• WORK INSTRUCTION: Using the material below, tally each line with the string "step" and report only the total.

:: DATA PROVIDED ::

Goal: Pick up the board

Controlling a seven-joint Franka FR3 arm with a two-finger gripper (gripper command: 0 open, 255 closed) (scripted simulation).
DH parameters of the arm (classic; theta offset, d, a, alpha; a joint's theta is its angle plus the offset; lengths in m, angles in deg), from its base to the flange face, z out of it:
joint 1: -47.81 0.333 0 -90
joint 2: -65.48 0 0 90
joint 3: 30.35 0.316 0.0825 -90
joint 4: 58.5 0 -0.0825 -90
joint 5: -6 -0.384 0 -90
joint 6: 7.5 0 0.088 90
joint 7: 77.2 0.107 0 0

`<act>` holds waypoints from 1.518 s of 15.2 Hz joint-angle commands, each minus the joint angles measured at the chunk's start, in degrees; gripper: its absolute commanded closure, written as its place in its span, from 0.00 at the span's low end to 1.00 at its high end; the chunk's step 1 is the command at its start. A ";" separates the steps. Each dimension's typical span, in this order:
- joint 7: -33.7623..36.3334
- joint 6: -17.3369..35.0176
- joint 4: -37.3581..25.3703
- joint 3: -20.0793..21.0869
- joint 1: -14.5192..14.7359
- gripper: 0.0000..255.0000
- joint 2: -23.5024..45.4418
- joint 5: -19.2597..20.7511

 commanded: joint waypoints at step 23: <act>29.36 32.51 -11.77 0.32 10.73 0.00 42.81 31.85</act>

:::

• OUTPUT OF THE TASK: 2